Pau Already

When every day is Saturday.

Pau Already

Moving way too fast.

Thursday, July 22

It is unbelievable that by this time next week we’ll be on a west-bound plane. It has been so fun and so quick. A month just isn’t what it used to be.

Tour this wayToday we decided to do a bit of recon for a viewing spot of tomorrow’s arrival of stage 18 of le Tour. We wanted to find a place far enough out that it would be free from the crushing crowds found near the finish and yet close enough that we could get to it via public transport. The schedule has the Tour passing through the towns of Cadaujac and Le Bouscaut about 15 kms south of Bordeaux—a distance that looked about right for our requirements—so we grabbed a tram; transferred to a bus that we took to the end of the line. Le Bouscaut was another kilometer walk down the road. Our confidence in being in the right spot was bolstered when a truck pulled up and a man jumped out and mounted a couple of the yellow and black “Tour riders this way” signs. We didn’t decide if we’ll stay around the end of the bus line or walk into town. There’s a 90-degree right-hander as they enter Cadaujac and they can get pretty exciting, but back at the bus stop, we’ll have a little longer view—it all happens so fast. We’ll figure that out tomorrow.

Our tram and bus trip also brought us into one of Bordeaux’s wine making centers so after a quick stop for something cool to drink; we continued our hike to Chateau Bouscaut.

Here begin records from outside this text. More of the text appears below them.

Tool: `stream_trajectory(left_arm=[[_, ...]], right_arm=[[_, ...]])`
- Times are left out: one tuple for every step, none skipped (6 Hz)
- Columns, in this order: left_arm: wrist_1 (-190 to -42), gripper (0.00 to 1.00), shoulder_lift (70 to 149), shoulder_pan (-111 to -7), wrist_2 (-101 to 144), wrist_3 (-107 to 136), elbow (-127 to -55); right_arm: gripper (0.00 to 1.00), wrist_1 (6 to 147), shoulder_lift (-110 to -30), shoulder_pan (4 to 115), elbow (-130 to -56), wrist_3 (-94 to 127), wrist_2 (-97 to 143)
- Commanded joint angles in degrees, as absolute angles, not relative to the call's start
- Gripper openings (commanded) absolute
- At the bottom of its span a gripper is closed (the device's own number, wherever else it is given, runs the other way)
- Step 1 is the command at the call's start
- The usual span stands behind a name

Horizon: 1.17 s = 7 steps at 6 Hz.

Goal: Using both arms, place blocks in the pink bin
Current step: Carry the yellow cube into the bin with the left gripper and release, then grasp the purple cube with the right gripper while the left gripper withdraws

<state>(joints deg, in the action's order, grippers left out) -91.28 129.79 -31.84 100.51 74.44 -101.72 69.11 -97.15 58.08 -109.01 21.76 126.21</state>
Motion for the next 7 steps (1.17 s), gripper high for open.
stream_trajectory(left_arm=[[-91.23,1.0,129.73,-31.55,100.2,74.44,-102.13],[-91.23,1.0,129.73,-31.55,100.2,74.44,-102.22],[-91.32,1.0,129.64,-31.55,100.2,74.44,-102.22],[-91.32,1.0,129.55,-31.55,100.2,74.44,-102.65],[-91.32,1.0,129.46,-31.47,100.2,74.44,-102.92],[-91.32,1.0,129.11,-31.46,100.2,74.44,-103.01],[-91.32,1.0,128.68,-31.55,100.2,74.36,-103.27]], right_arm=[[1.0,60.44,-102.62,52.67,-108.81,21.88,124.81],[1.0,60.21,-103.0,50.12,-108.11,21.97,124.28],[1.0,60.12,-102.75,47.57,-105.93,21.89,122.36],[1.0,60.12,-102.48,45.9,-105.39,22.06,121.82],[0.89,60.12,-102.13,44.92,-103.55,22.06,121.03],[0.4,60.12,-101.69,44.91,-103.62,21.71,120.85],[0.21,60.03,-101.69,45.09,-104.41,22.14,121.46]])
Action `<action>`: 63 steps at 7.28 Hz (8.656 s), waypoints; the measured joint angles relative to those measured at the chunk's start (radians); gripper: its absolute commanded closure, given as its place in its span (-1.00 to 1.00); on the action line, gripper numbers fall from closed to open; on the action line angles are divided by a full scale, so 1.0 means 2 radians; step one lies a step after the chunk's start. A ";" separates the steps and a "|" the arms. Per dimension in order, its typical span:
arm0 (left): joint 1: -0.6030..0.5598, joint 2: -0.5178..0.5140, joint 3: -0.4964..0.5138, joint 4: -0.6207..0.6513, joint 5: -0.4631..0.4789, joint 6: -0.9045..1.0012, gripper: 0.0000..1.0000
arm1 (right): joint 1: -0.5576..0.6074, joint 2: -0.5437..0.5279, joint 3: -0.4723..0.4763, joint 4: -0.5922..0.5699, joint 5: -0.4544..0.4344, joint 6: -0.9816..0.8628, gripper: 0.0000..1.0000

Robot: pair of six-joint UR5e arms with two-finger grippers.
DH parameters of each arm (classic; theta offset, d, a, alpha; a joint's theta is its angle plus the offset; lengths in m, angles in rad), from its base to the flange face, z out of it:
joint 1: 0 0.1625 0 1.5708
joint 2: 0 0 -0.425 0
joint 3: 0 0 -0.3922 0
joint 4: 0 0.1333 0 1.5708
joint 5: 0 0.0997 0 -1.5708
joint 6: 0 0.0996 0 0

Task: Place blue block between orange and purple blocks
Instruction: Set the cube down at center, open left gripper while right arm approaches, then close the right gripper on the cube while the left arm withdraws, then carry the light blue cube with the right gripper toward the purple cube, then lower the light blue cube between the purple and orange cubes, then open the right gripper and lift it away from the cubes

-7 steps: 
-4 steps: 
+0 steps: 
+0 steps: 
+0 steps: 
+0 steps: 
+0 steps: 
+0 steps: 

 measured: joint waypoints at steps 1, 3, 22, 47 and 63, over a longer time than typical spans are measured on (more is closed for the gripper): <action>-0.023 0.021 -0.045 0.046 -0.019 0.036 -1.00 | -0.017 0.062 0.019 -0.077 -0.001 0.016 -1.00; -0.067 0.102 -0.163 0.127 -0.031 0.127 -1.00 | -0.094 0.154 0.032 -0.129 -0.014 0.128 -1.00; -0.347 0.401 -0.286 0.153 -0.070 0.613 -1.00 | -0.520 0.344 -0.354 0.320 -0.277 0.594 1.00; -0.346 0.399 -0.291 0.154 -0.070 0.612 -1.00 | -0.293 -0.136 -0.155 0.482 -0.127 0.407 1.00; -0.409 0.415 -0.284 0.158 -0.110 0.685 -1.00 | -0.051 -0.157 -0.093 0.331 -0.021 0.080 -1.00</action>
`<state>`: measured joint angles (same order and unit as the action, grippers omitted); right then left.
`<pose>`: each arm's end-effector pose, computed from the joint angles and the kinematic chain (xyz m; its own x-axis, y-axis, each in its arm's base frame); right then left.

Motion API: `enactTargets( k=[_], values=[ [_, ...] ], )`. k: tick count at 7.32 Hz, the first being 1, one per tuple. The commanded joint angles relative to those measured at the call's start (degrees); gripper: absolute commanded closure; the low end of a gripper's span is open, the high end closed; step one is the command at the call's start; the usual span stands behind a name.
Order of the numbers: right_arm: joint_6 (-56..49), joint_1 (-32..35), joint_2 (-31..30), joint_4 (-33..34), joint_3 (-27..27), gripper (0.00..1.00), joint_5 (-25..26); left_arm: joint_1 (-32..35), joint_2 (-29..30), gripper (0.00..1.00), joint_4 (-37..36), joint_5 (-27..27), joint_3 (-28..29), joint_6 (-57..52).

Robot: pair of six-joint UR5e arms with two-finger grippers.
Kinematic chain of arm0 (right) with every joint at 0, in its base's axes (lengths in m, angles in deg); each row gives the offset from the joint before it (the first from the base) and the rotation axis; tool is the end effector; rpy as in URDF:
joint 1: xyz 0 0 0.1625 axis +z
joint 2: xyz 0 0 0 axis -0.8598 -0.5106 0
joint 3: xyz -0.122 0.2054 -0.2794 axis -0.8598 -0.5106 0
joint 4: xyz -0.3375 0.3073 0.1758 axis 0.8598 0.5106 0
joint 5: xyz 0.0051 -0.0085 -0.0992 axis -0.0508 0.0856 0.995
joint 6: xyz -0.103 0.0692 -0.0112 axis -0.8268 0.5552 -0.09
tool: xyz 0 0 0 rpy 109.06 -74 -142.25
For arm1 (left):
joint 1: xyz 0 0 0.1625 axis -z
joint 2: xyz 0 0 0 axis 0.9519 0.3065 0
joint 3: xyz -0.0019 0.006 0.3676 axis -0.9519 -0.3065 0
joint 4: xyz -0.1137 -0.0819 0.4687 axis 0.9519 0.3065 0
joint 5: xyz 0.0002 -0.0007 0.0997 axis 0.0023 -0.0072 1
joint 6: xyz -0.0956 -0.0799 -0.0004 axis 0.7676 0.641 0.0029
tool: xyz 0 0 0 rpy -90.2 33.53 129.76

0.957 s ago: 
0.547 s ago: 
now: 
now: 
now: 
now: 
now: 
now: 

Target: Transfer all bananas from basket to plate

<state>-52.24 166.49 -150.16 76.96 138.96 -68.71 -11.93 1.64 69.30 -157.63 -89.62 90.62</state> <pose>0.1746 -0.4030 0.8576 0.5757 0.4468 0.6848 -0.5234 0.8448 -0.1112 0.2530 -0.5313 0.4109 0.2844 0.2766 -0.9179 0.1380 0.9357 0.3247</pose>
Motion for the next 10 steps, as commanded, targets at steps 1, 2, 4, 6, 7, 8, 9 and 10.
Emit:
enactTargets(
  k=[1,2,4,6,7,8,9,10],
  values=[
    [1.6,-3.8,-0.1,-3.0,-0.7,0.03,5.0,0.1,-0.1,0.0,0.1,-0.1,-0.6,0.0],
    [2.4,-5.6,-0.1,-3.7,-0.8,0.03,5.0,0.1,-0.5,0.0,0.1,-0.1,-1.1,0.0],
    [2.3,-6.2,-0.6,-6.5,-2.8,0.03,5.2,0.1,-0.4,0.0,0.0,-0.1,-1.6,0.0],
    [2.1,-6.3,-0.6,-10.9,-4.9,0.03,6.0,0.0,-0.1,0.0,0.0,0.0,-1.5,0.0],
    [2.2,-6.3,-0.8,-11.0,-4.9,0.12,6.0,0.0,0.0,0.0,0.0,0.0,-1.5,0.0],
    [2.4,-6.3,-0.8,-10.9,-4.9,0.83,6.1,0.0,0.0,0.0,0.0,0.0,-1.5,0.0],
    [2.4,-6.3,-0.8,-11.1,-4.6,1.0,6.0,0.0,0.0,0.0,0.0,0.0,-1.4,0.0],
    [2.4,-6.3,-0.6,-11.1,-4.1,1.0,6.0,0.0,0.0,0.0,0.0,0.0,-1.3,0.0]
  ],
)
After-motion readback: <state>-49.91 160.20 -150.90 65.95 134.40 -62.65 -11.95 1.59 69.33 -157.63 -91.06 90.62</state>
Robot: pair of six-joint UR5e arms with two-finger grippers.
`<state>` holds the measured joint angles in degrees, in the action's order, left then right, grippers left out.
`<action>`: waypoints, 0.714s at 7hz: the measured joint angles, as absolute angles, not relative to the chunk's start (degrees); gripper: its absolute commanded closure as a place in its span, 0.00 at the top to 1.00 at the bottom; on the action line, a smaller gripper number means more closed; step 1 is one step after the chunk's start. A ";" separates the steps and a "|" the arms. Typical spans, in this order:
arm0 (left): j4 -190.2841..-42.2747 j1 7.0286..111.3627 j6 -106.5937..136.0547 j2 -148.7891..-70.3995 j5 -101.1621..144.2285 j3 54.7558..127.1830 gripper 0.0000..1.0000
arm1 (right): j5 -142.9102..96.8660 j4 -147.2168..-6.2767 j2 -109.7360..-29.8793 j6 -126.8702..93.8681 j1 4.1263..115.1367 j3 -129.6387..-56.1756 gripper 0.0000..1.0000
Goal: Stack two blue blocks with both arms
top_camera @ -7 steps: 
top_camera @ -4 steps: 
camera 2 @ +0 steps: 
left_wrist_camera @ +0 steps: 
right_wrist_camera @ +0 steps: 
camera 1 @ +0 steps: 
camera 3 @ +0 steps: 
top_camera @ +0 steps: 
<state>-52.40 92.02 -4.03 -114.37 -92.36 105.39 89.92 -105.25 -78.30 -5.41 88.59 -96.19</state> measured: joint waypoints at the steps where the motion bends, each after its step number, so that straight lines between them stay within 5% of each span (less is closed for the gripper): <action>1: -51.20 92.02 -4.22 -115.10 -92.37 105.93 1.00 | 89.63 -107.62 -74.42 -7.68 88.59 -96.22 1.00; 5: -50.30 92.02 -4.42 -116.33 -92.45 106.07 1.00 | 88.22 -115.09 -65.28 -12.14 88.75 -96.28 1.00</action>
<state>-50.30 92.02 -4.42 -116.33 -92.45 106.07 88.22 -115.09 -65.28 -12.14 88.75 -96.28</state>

Surrounded by stone walls and several hectors of grapevines, the chateau itself was rather typically spectacular.  Our self-guided tour took us past the stainless steel fermenter/cooling tanks, the bottling room, tasting room and on into a few of the opulent rooms that the chateau rents out.

Returning to the city we watched the end of stage 17 on the tube—Schleck and Cantador fighting it out to the finish at the Col du Tourmalet. Go Andy! What followed the race was simply amazing. Immediately following the race, France 2, the local Tour TV producer, aired a 20-minute stand-up interview with President Sarkozy.  After about 15 minutes of questioning by the French equivalent of Bob Costas, they added Lance Armstrong to the set, then Andy Schleck and finally Alberto Contador. The Prez had kind words to say to them all, but I thought it was fairly obvious that he felt that the Texas boy was the big kahuna on the stage. It just couldn’t believe Nicolas would talk for that long with some TV schmo. It’d never be allowed with the POTUS.

Tonight we headed across the river from the hotel to Place des Quinconces where le Tour will end tomorrow. A few TV and a support trucks had just begun arriving after making the trip from the end of today’s event. By morning, there’ll be dozens more.